そういう必死になっているときは、無意識にいろいろな言葉が口から出るものなのだ。コンコルド広場を抜け出せそうになったとき、前後左右のタクシーに頼むように、私の運転手はこう言った。
「Avance、 Pierre! (進め、ピエール!)」
「Pousse-toi, Daniel! (ダニエル、前進しろ!)」
「c’est ça, Mohamed! (モハメッド、そうだ!)」
相手を名前で呼んでいるので私はてっきり「同じタクシー会社の仲間で、名前を知っているのだろう?」と思っていた。私は彼に「顔が広いね。みんなを知っているの?」と尋ねた。すると「誰も知らない」という答えが返ってきた。
日本に置き換えれば、知らない運転手に「おい、鈴木、早く行けよ」とか「田中、何やっているんだ?」と言っていることになる。
ただ、相手にはその言葉は聞こえないので、運転手も調子づけで言っているのだろうとは想像できた。それ以降、パリで何度かタクシーに乗るたびに、運転手のこういう言い方を聞くことになった。

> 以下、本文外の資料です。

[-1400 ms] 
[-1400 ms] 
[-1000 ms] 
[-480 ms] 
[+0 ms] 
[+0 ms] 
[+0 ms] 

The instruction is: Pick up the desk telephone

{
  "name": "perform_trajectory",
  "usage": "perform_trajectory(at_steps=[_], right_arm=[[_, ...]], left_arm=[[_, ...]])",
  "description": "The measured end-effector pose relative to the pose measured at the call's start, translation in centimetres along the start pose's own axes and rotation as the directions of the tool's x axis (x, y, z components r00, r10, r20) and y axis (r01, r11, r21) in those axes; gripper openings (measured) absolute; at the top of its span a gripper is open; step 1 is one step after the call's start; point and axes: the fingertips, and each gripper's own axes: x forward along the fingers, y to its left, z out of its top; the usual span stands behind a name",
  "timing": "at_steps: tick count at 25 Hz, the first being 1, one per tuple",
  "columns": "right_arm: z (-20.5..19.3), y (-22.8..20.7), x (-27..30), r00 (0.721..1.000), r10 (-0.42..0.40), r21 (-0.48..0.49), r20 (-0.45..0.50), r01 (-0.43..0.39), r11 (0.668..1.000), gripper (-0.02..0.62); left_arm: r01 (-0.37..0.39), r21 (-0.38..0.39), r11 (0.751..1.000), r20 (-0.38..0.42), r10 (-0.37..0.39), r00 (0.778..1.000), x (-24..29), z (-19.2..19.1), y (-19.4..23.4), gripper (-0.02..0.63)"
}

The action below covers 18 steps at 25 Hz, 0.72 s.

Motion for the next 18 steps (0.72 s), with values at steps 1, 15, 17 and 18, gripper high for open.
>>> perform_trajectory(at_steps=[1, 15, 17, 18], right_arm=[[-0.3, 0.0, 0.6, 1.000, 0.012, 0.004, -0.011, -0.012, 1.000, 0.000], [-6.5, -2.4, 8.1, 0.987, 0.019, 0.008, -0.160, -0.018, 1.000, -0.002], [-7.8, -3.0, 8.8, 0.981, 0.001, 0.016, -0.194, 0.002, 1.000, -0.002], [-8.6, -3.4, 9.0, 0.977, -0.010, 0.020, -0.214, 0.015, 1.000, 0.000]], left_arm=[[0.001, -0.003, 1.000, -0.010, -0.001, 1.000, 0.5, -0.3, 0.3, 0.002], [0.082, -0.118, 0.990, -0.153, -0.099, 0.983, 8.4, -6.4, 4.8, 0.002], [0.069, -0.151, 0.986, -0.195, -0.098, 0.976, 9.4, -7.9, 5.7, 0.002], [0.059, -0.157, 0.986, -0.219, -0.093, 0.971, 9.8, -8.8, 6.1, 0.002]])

フランスでは「ピエール」や「ダニエル」はかなりメジャーな名前だ。「モハメッド」もイスラム社会を代表する固有名詞である。なので、広く社会に波及した人名として、もはや固有名詞としてではなく、一般名詞としても機能しているのである。先ほどの運転手の言葉は、「そこの君、進め!」という感じだろうか。
英語では、「人形」という意味の「doll」という単語の起源が興味深い。ギリシャ語起源の女性名「Dorothy(ドロシー)」や「Dorothea(ドロシア)」の愛称である「Doll」に由来するものなのだ。人形に「Doll」という名前がつけられたことがきっかけに、そう呼ぶことが波及していき、現在では一般名詞として定着してしまったとされている。

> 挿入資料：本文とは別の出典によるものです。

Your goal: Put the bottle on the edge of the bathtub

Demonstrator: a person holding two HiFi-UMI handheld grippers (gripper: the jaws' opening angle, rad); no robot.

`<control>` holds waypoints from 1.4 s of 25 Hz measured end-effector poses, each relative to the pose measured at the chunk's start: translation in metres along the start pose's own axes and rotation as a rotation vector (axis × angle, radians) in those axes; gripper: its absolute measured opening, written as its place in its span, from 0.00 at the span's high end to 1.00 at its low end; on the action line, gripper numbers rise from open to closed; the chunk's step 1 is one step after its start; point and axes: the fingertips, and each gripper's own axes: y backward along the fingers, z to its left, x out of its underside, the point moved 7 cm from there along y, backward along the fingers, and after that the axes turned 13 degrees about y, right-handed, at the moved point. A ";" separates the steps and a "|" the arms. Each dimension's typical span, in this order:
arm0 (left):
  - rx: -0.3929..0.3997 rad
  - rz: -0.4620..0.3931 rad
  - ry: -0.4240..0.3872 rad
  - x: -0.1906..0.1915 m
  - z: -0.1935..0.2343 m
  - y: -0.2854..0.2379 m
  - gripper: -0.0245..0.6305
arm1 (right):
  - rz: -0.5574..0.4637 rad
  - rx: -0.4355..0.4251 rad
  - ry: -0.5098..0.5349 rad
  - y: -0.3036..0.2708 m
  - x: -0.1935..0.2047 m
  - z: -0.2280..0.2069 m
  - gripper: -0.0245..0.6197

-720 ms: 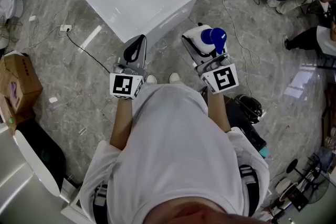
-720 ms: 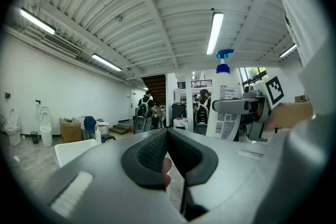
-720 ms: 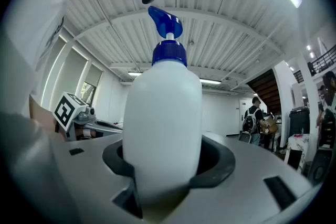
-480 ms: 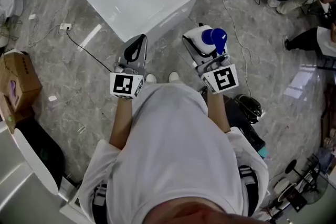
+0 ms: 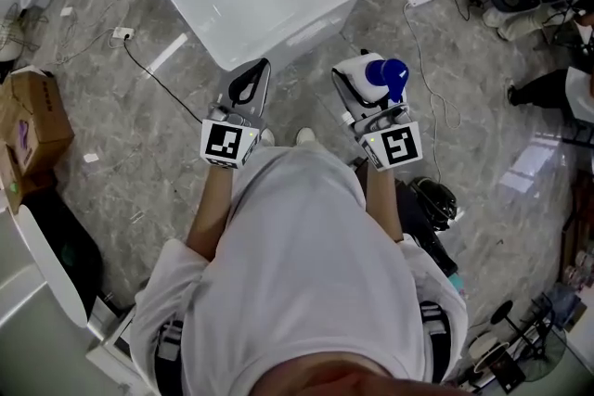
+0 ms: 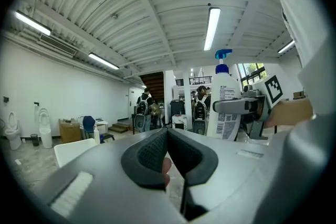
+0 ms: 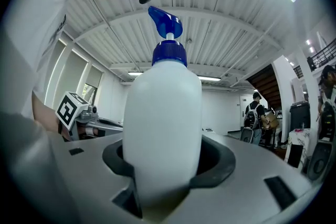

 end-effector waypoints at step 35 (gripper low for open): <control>0.043 0.018 0.048 0.006 0.088 -0.212 0.96 | 0.037 -0.050 -0.035 -0.122 0.078 -0.157 0.57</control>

言語は生き物である。人々に使われているうちに固有名詞が一般名詞化していくように、言葉は社会のなかでその意味を刻々と変化させていくのである。ある日、あなたのつけたネコの名前が、ネコという動物を指す言葉になるかもしれない。いや、いつの日か、あなたの名前が辞書に載り、一般名詞として使われる日が来るのかもしれない。